Arkady Volozh, co-founder of the Russian search engine Yandex, broke his silence Thursday to become one of the few businessmen from the country to speak out against the invasion in Ukraine.

“Russia’s invasion of Ukraine is barbaric, and I am categorically against it,” Arkady Volozh said in a statement published today. “I am horrified about the fate of people in Ukraine — many of them my personal friends and relatives — whose houses are being bombed every day.”

Volozh was born in 1964 to a Russian Jewish family in the then-Kazakh Soviet Socialist Republic. He and his parents moved to Israel, and has been living there since 2014.
In his career, he has been focused mainly on developing and exploring new technologies.

Yandex was not his only venture. He was an investor and board member of the Israeli face-tagging company that was later acquired by Facebook in 2012. He also was an early investor of Getir, a Turkish pioneer of quick commerce, and was the first in the world to introduce the 15-minute grocery delivery model.

In June 2022, Volozh resigned as CEO of Yandex and stepped down from the board of directors after he was targeted by EU sanctions.

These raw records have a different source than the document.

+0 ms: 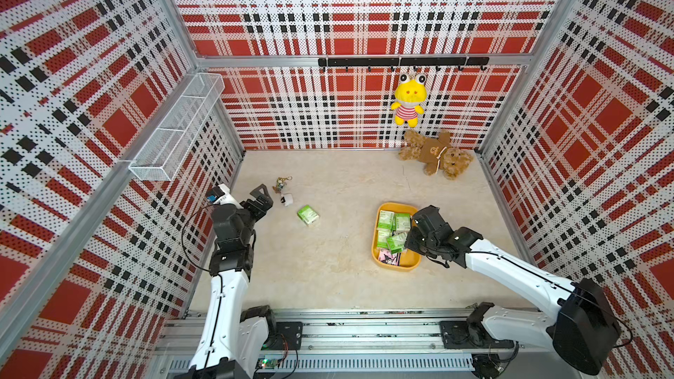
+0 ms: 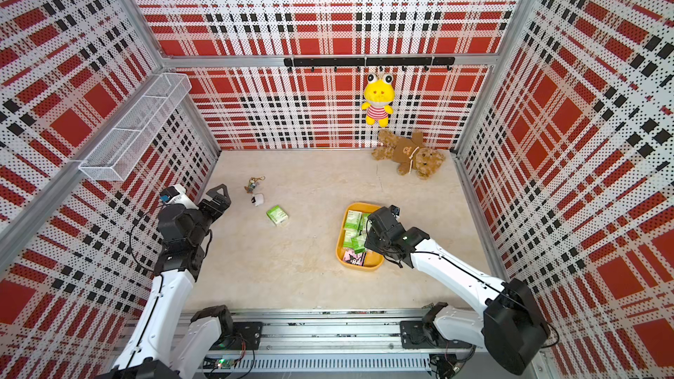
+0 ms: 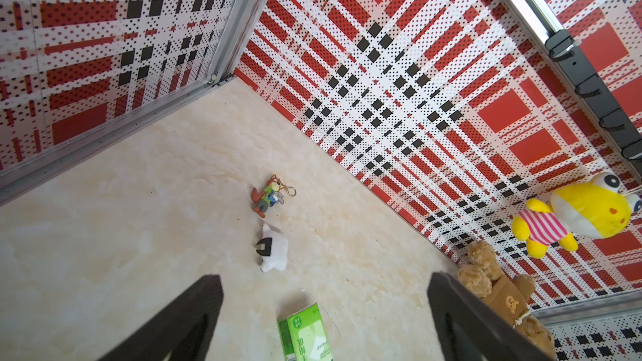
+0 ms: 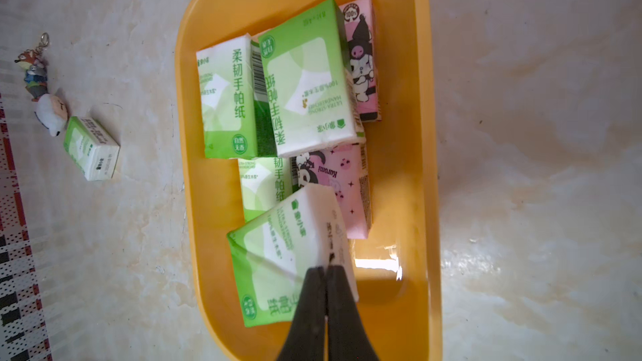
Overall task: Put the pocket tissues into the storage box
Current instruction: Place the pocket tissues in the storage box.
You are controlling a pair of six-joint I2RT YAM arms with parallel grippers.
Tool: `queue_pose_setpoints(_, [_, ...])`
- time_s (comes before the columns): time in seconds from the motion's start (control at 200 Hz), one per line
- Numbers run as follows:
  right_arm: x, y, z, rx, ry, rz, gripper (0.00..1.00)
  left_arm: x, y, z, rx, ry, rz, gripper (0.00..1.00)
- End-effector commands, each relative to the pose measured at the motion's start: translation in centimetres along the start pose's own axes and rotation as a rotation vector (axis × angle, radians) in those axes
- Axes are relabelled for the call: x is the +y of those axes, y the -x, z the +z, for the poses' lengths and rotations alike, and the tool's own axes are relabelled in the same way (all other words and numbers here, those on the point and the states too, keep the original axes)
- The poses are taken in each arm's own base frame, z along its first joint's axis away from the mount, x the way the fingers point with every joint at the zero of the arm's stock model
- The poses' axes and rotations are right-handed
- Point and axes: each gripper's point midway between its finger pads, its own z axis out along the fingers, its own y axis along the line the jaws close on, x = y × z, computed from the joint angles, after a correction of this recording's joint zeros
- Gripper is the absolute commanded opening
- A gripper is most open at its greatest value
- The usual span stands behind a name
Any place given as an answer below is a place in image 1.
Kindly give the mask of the green tissue pack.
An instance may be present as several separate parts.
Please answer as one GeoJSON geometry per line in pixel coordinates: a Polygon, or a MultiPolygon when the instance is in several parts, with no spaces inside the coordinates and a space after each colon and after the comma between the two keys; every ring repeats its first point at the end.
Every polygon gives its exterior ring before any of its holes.
{"type": "Polygon", "coordinates": [[[389,238],[391,238],[391,230],[377,229],[376,236],[375,236],[376,248],[388,249],[389,248],[389,238]]]}
{"type": "Polygon", "coordinates": [[[382,210],[378,213],[377,229],[394,231],[396,228],[396,213],[382,210]]]}
{"type": "Polygon", "coordinates": [[[391,235],[386,239],[388,250],[392,254],[401,254],[407,250],[407,233],[391,235]]]}
{"type": "Polygon", "coordinates": [[[412,219],[409,213],[400,213],[395,214],[395,233],[408,233],[412,227],[412,219]]]}
{"type": "Polygon", "coordinates": [[[319,214],[310,205],[305,205],[300,208],[297,212],[297,215],[307,226],[310,226],[319,220],[319,214]]]}

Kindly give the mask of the yellow storage tray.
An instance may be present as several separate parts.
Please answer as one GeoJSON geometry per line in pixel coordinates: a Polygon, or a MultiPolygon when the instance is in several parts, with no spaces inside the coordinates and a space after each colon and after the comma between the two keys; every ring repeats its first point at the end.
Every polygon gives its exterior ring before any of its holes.
{"type": "Polygon", "coordinates": [[[380,262],[377,261],[377,256],[378,256],[378,250],[379,248],[376,248],[375,244],[375,236],[377,232],[377,218],[378,218],[378,213],[382,210],[385,211],[390,211],[390,212],[400,212],[400,213],[409,213],[411,216],[414,215],[417,212],[417,208],[412,206],[412,205],[405,205],[405,204],[400,204],[400,203],[395,203],[395,202],[388,202],[384,203],[379,206],[377,210],[377,217],[375,221],[375,227],[374,227],[374,233],[373,233],[373,239],[372,239],[372,245],[371,245],[371,256],[372,259],[375,261],[375,264],[379,266],[380,268],[386,268],[387,270],[394,270],[398,272],[411,272],[415,270],[419,264],[421,263],[421,256],[412,252],[412,250],[406,250],[405,252],[401,253],[401,259],[400,259],[400,265],[398,267],[393,267],[393,266],[387,266],[384,264],[381,264],[380,262]]]}

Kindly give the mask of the pink tissue pack bottom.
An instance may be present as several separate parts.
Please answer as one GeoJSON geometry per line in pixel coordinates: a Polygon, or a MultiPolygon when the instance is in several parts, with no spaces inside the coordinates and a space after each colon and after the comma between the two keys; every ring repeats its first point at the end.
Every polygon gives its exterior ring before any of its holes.
{"type": "Polygon", "coordinates": [[[401,253],[393,253],[390,249],[380,248],[378,250],[377,261],[387,266],[398,267],[400,265],[401,253]]]}

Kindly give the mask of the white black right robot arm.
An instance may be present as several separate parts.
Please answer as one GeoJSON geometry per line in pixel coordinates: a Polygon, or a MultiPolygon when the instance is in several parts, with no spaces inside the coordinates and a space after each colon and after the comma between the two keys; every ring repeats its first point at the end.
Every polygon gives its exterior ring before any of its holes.
{"type": "Polygon", "coordinates": [[[537,308],[516,311],[482,303],[474,316],[477,329],[494,340],[553,350],[586,375],[598,375],[618,346],[620,321],[603,289],[591,279],[573,282],[540,270],[467,227],[430,231],[417,225],[405,246],[432,261],[453,262],[490,277],[537,308]]]}

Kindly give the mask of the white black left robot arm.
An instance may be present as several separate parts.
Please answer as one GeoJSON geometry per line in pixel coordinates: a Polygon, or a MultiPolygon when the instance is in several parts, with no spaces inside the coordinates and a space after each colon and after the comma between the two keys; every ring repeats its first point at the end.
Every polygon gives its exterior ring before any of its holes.
{"type": "Polygon", "coordinates": [[[254,264],[256,222],[273,207],[264,184],[243,202],[218,185],[207,194],[215,245],[210,263],[210,303],[197,350],[181,378],[252,378],[263,345],[275,328],[268,306],[243,303],[254,264]]]}

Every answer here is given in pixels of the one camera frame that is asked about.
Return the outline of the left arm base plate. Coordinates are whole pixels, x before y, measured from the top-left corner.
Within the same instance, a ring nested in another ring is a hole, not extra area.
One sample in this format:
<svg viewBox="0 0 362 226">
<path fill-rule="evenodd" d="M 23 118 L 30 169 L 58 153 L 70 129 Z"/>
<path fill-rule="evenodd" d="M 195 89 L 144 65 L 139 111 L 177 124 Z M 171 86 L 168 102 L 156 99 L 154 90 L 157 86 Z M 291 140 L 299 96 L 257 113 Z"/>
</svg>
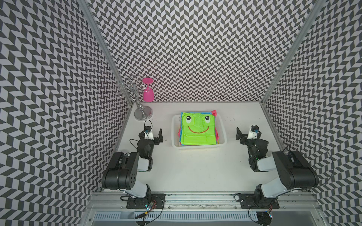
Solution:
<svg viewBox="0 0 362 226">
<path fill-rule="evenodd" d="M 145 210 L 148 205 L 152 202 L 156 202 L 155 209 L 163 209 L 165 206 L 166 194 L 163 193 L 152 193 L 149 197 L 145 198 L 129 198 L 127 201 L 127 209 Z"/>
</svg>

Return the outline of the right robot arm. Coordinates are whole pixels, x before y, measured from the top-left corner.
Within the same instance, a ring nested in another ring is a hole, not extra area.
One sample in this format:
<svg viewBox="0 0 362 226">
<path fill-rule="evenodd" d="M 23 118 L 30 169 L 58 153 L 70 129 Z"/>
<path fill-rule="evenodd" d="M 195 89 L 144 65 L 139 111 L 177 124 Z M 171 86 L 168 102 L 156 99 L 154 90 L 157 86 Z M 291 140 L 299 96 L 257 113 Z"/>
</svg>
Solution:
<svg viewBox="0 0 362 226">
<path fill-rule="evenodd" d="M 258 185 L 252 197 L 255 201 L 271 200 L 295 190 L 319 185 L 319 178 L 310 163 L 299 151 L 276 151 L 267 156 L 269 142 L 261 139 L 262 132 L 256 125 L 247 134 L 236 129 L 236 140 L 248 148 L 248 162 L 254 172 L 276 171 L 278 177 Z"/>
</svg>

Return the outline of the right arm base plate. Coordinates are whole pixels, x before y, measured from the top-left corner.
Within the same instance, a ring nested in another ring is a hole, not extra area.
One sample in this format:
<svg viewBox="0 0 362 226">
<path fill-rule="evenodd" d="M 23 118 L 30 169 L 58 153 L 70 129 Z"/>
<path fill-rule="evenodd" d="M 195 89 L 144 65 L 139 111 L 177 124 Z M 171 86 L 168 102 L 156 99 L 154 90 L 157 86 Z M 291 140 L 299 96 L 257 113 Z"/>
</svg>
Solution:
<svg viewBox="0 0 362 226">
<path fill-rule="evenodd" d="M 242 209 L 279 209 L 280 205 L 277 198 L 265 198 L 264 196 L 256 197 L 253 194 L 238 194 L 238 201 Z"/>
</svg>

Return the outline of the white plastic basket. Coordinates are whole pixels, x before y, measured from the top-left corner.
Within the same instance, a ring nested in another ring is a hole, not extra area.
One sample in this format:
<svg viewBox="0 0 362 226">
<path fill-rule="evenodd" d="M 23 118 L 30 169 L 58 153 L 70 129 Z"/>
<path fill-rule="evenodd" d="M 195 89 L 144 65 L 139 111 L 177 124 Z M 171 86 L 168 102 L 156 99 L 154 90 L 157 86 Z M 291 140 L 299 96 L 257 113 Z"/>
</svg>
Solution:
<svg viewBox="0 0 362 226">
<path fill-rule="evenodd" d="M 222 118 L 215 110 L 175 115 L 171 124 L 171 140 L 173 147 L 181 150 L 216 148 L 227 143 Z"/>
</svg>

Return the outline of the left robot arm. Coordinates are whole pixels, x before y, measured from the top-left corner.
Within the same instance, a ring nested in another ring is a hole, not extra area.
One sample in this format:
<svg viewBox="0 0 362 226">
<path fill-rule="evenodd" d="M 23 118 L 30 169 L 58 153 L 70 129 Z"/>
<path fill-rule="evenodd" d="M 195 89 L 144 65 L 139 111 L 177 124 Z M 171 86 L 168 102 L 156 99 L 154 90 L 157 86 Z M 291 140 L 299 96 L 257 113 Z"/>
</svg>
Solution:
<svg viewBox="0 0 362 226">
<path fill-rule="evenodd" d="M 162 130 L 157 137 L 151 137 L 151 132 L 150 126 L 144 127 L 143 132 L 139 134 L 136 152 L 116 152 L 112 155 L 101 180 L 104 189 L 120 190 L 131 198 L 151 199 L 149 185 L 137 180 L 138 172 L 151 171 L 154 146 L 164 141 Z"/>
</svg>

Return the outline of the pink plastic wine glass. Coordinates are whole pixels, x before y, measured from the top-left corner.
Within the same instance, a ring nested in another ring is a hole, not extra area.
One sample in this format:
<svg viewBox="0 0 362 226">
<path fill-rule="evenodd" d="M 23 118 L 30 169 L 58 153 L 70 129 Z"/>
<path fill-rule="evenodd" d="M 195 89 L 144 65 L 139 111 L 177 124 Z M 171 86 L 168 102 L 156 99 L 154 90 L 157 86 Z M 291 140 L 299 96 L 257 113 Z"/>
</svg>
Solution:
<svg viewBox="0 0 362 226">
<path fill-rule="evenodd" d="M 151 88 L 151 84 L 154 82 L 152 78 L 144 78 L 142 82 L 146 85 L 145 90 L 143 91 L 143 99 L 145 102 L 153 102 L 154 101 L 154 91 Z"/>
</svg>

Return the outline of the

Yandex, Russia’s Google, has fought to negotiate a complex restructuring with the Kremlin while Volozh and other top executives grappled with the consequences of the war since the country of its origin launched an invasion of Ukraine.

Thousands of Yandex’s staff have left Russia. The Financial Times reported that Yandex hired former Russian finance minister Alexei Kudrin last year to negotiate a restructuring that would spin off some of its international businesses. Kudrin was a longtime confidant of Putin’s.

“I have to take my share of responsibility for the country’s actions,” Volozh said. “There were reasons to stay silent during this long process. While there will anyway be questions about the timing of my statement today, there should be no questions about its essence. I am against the war.” 

Yandex's fate has been the subject of speculation since it announced plans for a corporate restructuring last November, a move that should ultimately see its main revenue-generating businesses inside Russia spun off from its Dutch-registered parent company, reports Reuters.

"The Kremlin's fear of a serious tech brain drain is the main factor preventing Moscow from nationalizing Nasdaq-listed Yandex," Reuters reports, citing four people with knowledge of the company's divestment plans.

It's not beneath the Kremlin to seize assets of companies. The government seized the assets of the Sakhalin oil and gas projects last year by presidential decree and has taken the Russian assets of four Western firms under "temporary control" in 2023, among others Reuters reports. 

Yandex is a company whose employees know the value of search and advertising. As Reuters points out, a hostile takeover by the government would spark a talent exodus that could do serious damage.